Max is covered in porcupine-like quills that he can shoot from his body or use as a shield.

===Quill in other media===

- A character inspired by Quill and miscredited as "Kid Omega" appears in X-Men: The Last Stand, portrayed by Ken Leung. The writer/director commentary on the film's home release clarified that the credits were mistaken and that the character is intended to be Quill. This version is a member of the Omegas, who join forces with Magneto's Brotherhood in opposing a "mutant cure", only to be killed by the Phoenix.
- Quill's voice appears in a voicemail message for Xavier's School for Gifted Youngsters, which is included as a bonus feature on the home release of X-Men: Apocalypse.
- A female variant of Quill appears in Deadpool & Wolverine, portrayed by an uncredited Nilly Cetin. This version is a follower of Cassandra Nova.

==Meredith Quill==

Meredith Quill is the mother of Peter Quill / Star-Lord and the wife of J'son. The Earth-791 version of the character was created by Steve Englehart, Steve Gan and Bob McLeod, and first appeared in Marvel Preview #4 (January 1976). The Earth-616 version of the character was created by Brian Michael Bendis and Steve McNiven, and first appeared in Marvel Now! Point One #1 (December 2012).

===Earth-791===
Meredith Quill encountered J'son after witnessing his spaceship crash near her. She nurses him back to health and they enter a relationship, but he eventually leaves Earth and erases her memories of him. A month later, Meredith rekindles her romance with an old acquaintance, Jake Quill, and marries him. When Meredith gives birth to Peter, his appearance is different from either parent, leading Jake to try and kill Meredith out of a belief that she had cheated on him. However, he suffers a fatal heart attack, leaving Meredith to raise Peter on her own. Meredith is later killed by unidentified aliens, leaving Peter an orphan.

===Earth-616===
The Earth-616 incarnation of Meredith Quill has a history similar to her original counterpart. However, she was instead killed by the Badoon, and J'son gifted her his element gun before leaving Earth.

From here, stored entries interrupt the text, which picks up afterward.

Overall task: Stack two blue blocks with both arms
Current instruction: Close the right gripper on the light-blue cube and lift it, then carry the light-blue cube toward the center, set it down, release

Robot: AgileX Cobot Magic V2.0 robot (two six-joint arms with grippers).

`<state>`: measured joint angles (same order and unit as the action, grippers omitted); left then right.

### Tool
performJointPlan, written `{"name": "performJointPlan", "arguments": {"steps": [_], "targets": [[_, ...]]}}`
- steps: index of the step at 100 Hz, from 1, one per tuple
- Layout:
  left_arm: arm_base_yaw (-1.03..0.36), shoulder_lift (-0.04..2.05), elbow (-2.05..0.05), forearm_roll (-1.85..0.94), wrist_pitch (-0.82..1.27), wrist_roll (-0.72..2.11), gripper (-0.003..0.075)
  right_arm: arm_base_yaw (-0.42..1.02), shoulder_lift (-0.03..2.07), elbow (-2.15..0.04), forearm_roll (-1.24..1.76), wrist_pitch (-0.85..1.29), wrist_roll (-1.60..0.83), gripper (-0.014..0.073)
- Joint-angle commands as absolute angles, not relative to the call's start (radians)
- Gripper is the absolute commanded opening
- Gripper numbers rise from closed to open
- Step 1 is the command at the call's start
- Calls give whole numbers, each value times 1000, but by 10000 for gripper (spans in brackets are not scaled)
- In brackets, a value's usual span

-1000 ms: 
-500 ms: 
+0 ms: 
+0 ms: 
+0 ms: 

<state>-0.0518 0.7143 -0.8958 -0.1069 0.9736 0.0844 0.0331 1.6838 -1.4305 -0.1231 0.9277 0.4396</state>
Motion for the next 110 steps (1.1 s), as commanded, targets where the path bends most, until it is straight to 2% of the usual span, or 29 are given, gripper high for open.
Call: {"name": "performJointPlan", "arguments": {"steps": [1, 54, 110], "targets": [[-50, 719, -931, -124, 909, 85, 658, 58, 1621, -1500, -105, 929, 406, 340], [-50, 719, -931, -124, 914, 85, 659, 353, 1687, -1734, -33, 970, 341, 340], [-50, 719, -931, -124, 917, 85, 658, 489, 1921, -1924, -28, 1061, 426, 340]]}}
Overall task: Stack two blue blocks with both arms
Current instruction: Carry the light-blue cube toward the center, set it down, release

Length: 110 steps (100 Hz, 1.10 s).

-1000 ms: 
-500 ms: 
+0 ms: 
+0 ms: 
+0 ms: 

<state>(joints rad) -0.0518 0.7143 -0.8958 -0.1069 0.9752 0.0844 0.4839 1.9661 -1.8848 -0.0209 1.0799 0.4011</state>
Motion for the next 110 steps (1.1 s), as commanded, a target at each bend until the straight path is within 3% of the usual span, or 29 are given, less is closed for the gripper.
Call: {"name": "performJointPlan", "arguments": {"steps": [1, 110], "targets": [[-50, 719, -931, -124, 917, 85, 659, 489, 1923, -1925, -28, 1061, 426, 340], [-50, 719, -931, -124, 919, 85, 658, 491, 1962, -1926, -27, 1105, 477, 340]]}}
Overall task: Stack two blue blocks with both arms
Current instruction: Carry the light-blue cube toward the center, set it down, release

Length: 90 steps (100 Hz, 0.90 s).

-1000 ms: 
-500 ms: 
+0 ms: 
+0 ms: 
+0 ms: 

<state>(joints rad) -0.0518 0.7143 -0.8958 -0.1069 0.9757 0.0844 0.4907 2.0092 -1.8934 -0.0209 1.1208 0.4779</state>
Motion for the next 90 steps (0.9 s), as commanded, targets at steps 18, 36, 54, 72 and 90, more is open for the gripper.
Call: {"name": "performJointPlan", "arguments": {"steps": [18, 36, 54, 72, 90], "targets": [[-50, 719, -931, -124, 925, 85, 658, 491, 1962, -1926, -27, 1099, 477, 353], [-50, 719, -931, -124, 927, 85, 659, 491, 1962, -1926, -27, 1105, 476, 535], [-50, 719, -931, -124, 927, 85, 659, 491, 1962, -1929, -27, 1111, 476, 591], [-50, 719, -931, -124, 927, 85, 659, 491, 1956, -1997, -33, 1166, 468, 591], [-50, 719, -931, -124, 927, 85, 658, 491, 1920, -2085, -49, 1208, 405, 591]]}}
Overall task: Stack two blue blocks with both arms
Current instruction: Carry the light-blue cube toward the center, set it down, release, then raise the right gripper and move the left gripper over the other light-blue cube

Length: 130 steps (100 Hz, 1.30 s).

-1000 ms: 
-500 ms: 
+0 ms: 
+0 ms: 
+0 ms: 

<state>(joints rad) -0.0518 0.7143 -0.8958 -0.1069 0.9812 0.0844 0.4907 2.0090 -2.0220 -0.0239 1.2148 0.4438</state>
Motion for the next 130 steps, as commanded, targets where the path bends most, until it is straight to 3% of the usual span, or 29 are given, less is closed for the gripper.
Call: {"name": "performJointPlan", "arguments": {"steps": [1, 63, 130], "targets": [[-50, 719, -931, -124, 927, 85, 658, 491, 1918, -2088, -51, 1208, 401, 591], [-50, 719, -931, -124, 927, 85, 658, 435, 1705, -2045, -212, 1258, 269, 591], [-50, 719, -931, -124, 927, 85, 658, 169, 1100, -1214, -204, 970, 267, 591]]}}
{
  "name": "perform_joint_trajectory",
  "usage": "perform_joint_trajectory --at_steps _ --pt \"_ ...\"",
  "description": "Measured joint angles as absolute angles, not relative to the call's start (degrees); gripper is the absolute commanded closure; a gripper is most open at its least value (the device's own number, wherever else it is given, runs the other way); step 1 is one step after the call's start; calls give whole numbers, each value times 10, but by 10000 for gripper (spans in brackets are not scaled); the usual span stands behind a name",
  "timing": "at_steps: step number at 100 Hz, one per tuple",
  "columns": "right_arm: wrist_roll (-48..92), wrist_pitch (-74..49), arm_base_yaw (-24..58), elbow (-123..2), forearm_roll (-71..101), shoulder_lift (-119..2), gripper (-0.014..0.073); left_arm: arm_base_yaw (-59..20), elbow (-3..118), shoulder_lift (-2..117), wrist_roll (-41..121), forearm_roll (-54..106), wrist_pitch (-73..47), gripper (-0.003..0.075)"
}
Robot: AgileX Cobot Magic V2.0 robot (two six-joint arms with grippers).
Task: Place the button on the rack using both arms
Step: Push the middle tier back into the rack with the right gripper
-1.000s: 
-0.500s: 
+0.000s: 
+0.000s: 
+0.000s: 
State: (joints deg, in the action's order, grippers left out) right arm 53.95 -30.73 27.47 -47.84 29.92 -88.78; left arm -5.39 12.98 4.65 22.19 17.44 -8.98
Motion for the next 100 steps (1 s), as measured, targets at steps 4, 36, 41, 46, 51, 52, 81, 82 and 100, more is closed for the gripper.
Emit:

===Meredith Quill in other media===
- An amalgamated incarnation of Meredith Quill appears in Guardians of the Galaxy (2015), voiced by Vanessa Marshall. Like the comics incarnation, this version gave birth to Peter Quill following a relationship with J'son, but died in a similar manner as the MCU incarnation (see below).
- Meredith Quill appears in films set in the Marvel Cinematic Universe (MCU), portrayed by Laura Haddock.
  - First appearing in Guardians of the Galaxy (2014), she gives Peter Quill a mixtape of her favorite songs before dying of terminal cancer.
  - Meredith appears in the prologue of Guardians of the Galaxy Vol. 2, in which it is revealed she pursued a relationship with Ego, who secretly gave her the tumor that killed her.
- Meredith Quill appears in Guardians of the Galaxy: The Telltale Series, voiced by Courtenay Taylor. In a flashback, Peter Quill promises her not to use violence if he confronts bullies. Additionally, she previously encountered Yondu, who took in Peter on her advice. Following Hala the Accuser's defeat, the player has the option to either have Mantis help Peter contact Meredith's spirit or use the Eternity Forge to revive her.
- Meredith Quill appears in Marvel's Guardians of the Galaxy, voiced by Mylène Dinh-Robic. This version was killed by the Chitauri.

== Q'Wake ==
Q'Wake is one of the Avatars led by the Mandarin.